Marks Electrical revenue has reached a record £114.3m, despite an electronics slow-down and low consumer confidence for big-ticket items. 

Marks Electrical - Image

The electricals retailer has posted a 16.9% sales rise for the year ending 31 March 2024, increasing revenue from £97.8m the year prior. 

Year-on-year sales for the final three months of the period were more subdued, up 2% to £25.3m, versus £24.8m in the same period last year. 

The retailer’s key profit measure, adjusted EBITDA, reached £5m and gross product margin was maintained in the second half of the year as expected, it said. 

Marks also increased its market share in its main markets: Major Domestic Appliances and Consumer Electronics.

Marks Electricals CEO Mark Smithson said: “I am proud of the revenue growth we have achieved of 16.9%, in a flat Major Domestic Appliances and a declining Consumer Electronics market.

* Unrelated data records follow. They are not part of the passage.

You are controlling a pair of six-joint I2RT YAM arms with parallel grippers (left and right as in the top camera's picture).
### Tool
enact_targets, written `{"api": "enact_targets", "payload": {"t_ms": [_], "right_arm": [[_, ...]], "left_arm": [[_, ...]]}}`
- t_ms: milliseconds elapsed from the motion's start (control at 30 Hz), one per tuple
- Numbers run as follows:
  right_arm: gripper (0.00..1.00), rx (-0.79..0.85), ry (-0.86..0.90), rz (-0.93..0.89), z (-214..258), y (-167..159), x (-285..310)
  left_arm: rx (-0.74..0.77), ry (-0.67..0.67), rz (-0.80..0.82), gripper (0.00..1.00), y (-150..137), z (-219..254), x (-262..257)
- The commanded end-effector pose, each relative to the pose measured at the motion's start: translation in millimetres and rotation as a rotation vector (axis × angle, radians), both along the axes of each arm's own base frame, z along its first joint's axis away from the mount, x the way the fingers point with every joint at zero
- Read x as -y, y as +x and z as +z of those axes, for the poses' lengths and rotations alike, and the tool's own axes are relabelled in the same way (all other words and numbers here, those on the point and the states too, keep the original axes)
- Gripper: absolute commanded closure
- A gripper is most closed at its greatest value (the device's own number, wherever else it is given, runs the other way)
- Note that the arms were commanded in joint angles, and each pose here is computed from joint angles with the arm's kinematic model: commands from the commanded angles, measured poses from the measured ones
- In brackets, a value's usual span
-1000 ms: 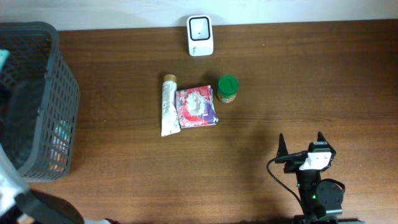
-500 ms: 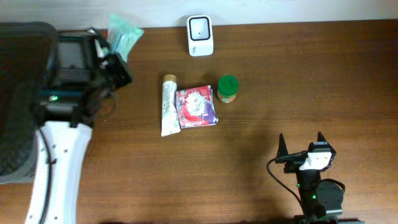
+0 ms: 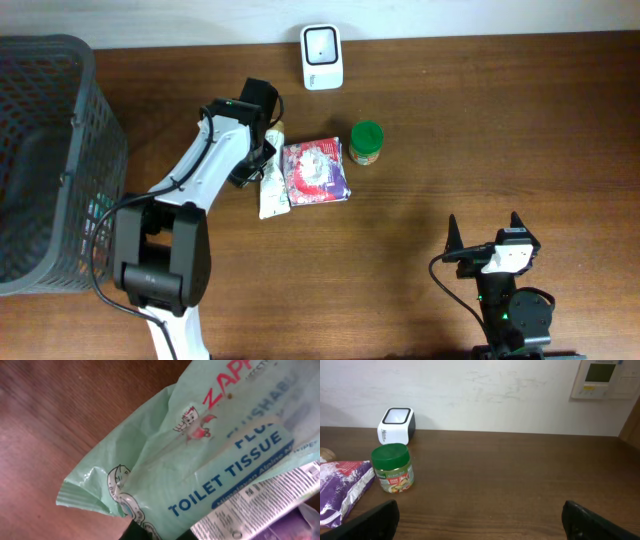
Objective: Scan the item barcode
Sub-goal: 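Place the wipes pack left of the white tube and release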
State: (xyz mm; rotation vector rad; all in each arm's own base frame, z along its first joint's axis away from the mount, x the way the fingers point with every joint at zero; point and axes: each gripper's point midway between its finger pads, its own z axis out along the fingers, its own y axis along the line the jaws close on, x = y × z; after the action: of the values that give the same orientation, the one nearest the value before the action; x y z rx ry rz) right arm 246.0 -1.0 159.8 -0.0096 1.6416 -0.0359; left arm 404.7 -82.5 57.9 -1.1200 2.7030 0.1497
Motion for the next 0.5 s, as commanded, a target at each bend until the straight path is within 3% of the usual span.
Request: {"api": "enact_targets", "payload": {"t_ms": [0,33,133,300,400,467], "right_arm": [[0.02,-0.005,0.004,-0.017,-3.6,0.0,3.2],[0.02,-0.005,0.004,-0.017,-3.6,0.0,3.2],[0.01,-0.005,0.004,-0.017,-3.6,0.0,3.2],[0.01,-0.005,0.004,-0.017,-3.6,0.0,3.2],[0.02,-0.005,0.004,-0.017,-3.6,0.0,3.2],[0.02,-0.005,0.004,-0.017,-3.6,0.0,3.2]], "left_arm": [[-0.015,0.026,-0.018,0.55,1.2,-9.3,-0.8],[-0.018,0.029,-0.037,0.07,1.5,-9.1,-0.9],[0.015,-0.004,-0.092,0.01,13.7,11.8,-0.1],[0.34,0.003,-0.372,0.01,43.9,183.3,4.4],[0.545,0.104,-0.466,0.01,28.1,275.1,-12.2],[0.715,0.184,-0.277,0.01,-6.5,345.7,-91.2]]}}
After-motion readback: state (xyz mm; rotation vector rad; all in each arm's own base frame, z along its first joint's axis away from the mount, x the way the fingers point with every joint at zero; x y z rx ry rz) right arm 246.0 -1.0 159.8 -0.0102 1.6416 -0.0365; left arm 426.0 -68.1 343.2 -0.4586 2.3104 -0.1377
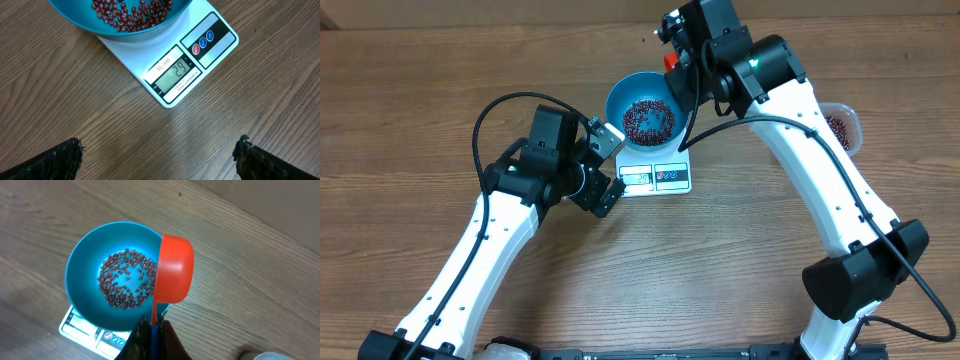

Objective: Scoop item into bowl and weigh 150g on scale
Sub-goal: 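Tip the scoop to pour beans into the teal bowl, then move the scoop back to the tub and scoop more beans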

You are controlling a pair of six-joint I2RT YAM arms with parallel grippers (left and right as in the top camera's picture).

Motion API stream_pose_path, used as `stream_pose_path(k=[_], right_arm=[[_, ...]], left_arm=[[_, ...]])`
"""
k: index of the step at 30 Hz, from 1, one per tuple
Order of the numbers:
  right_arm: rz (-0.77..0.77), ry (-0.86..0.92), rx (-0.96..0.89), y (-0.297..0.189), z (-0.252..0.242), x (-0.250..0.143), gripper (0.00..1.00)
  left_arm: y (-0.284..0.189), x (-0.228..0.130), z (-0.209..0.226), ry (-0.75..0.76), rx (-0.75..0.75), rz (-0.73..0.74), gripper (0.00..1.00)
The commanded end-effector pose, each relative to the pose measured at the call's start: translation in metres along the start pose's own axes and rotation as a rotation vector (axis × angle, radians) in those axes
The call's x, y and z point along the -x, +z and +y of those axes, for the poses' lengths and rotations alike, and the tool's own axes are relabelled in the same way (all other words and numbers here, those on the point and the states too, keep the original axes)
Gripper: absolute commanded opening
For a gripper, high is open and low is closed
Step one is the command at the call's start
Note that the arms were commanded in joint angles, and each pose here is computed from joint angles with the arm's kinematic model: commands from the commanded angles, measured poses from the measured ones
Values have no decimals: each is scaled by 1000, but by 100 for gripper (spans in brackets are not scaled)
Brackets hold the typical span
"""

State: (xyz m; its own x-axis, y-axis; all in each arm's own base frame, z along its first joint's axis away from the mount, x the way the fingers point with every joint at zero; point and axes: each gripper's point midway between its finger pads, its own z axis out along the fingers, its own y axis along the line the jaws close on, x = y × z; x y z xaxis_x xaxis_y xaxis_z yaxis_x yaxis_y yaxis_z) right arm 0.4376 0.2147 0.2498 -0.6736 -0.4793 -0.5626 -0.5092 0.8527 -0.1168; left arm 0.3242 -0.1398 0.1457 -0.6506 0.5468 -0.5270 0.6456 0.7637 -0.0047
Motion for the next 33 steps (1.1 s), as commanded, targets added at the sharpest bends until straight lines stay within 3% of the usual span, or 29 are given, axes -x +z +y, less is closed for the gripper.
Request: stream_pose_path(k=[1,8,14,20,24,28,33], right_arm=[[-75,-75,21,-26,7,17,3],[-74,-119,52,-26,11,16,4],[-139,-40,131,-59,-6,25,4],[-136,104,265,-79,-48,4,4],[-61,274,223,-84,-109,-37,4],[52,457,30,-86,-185,-95,4],[185,596,-115,-69,-243,-165,4]], left_arm=[[-6,2,1,-10,8,-19,99],[-6,2,1,-10,8,-18,100],[-6,2,1,-10,8,-19,100],[-6,2,1,-10,7,-19,99],[-6,2,1,-10,8,-19,99],[-6,2,1,-10,8,-19,100],[-6,2,1,-10,8,-19,100]])
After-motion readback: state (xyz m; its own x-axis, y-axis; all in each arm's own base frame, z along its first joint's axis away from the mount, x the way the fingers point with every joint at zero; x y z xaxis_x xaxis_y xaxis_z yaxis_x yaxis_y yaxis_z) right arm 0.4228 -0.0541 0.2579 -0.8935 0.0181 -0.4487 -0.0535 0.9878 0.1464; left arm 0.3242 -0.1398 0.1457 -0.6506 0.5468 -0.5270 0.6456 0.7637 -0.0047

“In addition, the investments we have made in driver training and customer services have resulted in us improving our Trustpilot rating from 4.8 to 4.9, further demonstrating the strength and attractiveness of our market-leading customer offering and the hard-work all of our colleagues throughout FY24.”

He continued: “As explained in our January trading update, in the current trading environment, consumers remain highly price-conscious which, given our premium focus, continues to have an adverse impact on our average order value, resulting in customer order volumes growing faster than revenue. This impact will limit our ability for margin expansion in the short-term, when taking into account the relatively fixed cost of delivery.

“Despite this, we are very pleased with the growth in our order volumes and new customer acquisitions during the period and the strong growth we have seen in early April, giving us confidence that our fundamental strategy of continued profitable market share gains and excellent customer service will help us in delivering further growth.”

The retailer also announced it was to part from the Euronics buying group in a bid to build relationships with manufacturers as an individual retailer.

Smithson said of the decision: “As we focus on positioning our business to deliver long-term growth and value creation, our decision to exit the Euronics buying group represents the next logical step in that journey, further building on the direct relationships we have with our brand partners.

“We anticipate that our departure will lead to revenue and margin upside in the medium term and in addition, once the exit has concluded, our £1.7m balance sheet investment crystallises into cash, expected in June 2024.”